» YOUR INSTRUCTIONS: Please restate verbatim the lines that open the listing below, ending with the line in which "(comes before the" occurs.

....

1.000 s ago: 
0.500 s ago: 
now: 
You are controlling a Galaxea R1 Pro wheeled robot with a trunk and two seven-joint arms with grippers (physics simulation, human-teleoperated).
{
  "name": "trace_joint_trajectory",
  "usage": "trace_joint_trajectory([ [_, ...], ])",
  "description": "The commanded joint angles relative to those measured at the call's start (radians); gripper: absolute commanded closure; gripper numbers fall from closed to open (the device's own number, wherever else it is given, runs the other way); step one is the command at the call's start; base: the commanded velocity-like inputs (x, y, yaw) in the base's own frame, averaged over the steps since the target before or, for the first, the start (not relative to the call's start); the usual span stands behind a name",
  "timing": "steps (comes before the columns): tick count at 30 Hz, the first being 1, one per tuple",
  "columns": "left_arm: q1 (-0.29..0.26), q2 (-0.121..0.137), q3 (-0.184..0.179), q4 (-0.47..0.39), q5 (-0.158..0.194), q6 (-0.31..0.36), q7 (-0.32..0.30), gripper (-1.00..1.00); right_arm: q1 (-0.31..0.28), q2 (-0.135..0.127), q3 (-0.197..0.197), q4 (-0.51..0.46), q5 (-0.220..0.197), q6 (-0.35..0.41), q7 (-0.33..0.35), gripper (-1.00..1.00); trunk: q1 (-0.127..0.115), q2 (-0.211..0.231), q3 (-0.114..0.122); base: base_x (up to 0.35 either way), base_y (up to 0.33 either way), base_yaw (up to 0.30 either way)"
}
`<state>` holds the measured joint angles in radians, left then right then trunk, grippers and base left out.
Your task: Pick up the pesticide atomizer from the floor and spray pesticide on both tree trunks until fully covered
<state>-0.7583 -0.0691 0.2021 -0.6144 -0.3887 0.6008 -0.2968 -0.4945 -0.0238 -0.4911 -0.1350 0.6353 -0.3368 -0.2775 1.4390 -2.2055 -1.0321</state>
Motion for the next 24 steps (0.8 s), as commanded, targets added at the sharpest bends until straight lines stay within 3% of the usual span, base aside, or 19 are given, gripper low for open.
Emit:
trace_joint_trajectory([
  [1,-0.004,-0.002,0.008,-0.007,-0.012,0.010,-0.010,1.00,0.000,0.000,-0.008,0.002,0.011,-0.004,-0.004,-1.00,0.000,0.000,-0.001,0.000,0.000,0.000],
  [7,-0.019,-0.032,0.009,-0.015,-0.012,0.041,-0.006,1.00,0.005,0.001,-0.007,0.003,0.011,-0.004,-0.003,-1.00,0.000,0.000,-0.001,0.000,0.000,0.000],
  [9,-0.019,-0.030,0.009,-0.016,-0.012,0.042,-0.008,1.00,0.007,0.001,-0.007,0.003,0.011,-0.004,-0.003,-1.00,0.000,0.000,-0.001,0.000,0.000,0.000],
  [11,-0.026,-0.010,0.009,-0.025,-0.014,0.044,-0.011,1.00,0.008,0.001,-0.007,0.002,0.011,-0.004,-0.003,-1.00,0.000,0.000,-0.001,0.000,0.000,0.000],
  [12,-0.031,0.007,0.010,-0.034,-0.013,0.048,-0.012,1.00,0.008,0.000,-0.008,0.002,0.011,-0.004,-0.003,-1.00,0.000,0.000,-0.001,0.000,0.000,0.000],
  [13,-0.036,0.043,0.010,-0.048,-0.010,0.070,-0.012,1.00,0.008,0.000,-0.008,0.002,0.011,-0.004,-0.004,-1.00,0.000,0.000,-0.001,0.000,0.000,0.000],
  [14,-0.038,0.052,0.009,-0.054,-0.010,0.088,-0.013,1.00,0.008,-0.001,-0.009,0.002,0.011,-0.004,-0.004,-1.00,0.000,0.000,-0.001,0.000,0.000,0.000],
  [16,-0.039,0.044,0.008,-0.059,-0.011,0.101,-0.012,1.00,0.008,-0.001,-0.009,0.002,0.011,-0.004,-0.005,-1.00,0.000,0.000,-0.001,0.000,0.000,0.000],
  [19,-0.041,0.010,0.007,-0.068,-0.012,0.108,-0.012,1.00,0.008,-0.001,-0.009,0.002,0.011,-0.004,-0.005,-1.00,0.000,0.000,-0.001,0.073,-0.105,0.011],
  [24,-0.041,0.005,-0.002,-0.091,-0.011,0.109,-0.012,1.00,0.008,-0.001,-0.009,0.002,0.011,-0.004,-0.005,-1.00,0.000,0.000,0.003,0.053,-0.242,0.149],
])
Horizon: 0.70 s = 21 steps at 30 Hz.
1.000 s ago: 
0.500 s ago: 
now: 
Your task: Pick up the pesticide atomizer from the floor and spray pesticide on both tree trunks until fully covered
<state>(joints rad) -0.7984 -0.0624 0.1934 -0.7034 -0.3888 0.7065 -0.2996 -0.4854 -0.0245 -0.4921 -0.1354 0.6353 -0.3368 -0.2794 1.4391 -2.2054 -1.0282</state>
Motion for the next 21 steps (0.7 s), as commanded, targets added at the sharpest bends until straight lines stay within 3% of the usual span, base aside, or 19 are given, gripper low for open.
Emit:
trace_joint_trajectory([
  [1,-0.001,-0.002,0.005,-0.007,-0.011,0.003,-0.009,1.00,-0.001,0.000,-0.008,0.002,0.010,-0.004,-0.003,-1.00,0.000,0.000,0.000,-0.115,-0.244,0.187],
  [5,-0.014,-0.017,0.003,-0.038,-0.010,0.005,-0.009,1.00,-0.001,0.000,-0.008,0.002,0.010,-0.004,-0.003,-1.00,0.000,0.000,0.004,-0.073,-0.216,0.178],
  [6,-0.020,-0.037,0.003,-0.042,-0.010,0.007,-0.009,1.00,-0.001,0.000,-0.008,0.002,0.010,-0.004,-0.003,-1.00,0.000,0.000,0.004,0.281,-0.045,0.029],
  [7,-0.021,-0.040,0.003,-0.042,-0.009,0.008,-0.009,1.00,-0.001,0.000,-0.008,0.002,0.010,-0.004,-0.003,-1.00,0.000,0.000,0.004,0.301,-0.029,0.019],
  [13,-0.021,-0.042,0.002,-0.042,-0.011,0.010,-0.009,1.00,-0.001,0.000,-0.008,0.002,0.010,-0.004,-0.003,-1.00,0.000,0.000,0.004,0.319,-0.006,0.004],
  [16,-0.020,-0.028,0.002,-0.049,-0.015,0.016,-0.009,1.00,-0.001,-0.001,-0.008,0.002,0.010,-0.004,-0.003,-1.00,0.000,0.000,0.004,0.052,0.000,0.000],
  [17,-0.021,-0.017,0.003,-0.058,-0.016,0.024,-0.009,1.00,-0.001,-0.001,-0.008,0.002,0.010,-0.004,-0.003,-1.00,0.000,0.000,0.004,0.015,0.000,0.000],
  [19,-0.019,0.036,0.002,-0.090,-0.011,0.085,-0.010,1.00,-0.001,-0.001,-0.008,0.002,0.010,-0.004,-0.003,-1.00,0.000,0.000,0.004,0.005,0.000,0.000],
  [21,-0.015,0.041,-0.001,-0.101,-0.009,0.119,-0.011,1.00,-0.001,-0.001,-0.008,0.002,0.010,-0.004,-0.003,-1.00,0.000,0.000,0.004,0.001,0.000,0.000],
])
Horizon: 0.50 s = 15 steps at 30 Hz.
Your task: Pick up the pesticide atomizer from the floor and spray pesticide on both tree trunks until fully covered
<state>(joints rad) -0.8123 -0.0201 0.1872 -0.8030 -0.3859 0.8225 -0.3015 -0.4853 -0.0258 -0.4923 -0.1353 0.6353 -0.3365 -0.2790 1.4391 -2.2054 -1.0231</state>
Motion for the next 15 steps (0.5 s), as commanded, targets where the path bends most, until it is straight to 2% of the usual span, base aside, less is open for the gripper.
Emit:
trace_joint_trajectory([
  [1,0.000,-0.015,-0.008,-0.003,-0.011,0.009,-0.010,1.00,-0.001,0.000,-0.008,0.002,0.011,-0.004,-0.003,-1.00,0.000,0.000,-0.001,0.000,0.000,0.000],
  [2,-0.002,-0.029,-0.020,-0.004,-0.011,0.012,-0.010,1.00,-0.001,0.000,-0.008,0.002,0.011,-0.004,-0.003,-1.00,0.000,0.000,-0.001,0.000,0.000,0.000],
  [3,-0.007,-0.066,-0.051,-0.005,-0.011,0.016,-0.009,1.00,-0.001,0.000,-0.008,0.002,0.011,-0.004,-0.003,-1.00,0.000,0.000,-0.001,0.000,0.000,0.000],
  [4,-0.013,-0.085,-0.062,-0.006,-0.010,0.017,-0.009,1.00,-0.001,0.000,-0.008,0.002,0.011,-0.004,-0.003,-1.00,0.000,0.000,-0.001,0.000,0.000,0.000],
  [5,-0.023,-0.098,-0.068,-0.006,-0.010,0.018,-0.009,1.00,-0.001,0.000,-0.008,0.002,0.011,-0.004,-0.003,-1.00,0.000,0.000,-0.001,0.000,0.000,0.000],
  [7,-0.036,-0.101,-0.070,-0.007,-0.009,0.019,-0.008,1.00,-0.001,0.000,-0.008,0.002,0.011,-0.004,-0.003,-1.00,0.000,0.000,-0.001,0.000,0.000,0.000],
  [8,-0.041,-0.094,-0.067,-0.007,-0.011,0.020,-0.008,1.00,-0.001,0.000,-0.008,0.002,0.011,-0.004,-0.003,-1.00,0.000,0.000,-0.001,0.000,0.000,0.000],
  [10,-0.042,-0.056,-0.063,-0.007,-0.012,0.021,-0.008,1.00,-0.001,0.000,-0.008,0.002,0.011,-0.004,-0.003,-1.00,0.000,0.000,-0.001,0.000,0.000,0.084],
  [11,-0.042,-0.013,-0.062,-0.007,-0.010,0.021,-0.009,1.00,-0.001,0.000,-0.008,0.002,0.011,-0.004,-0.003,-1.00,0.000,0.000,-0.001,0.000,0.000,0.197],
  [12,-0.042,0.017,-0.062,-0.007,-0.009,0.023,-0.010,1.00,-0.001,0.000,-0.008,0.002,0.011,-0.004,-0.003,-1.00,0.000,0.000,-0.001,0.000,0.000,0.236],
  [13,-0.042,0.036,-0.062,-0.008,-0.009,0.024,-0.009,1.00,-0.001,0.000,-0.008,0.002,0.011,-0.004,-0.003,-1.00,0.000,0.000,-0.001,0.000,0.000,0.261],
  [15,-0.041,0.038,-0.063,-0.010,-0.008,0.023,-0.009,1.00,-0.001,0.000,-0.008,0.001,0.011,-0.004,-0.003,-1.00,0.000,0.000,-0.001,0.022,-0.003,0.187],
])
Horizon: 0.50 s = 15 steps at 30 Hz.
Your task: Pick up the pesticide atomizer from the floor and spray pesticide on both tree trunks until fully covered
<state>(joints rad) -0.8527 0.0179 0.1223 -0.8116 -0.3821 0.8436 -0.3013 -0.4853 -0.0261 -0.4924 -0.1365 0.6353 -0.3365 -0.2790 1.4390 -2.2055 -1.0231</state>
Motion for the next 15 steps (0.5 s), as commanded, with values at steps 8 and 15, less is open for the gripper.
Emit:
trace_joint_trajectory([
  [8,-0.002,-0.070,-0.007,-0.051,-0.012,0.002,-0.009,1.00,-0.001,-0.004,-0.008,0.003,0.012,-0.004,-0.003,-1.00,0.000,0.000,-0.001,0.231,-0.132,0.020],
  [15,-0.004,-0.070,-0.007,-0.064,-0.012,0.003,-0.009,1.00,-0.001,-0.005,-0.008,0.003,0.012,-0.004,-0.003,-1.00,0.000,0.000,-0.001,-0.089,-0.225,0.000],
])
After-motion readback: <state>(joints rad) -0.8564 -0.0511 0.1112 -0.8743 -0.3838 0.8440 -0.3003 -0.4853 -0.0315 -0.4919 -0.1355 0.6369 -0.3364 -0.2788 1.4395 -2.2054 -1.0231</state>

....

» SOLUTION:
1.000 s ago: 
0.500 s ago: 
now: 
You are controlling a Galaxea R1 Pro wheeled robot with a trunk and two seven-joint arms with grippers (physics simulation, human-teleoperated).
{
  "name": "trace_joint_trajectory",
  "usage": "trace_joint_trajectory([ [_, ...], ])",
  "description": "The commanded joint angles relative to those measured at the call's start (radians); gripper: absolute commanded closure; gripper numbers fall from closed to open (the device's own number, wherever else it is given, runs the other way); step one is the command at the call's start; base: the commanded velocity-like inputs (x, y, yaw) in the base's own frame, averaged over the steps since the target before or, for the first, the start (not relative to the call's start); the usual span stands behind a name",
  "timing": "steps (comes before the columns): tick count at 30 Hz, the first being 1, one per tuple",

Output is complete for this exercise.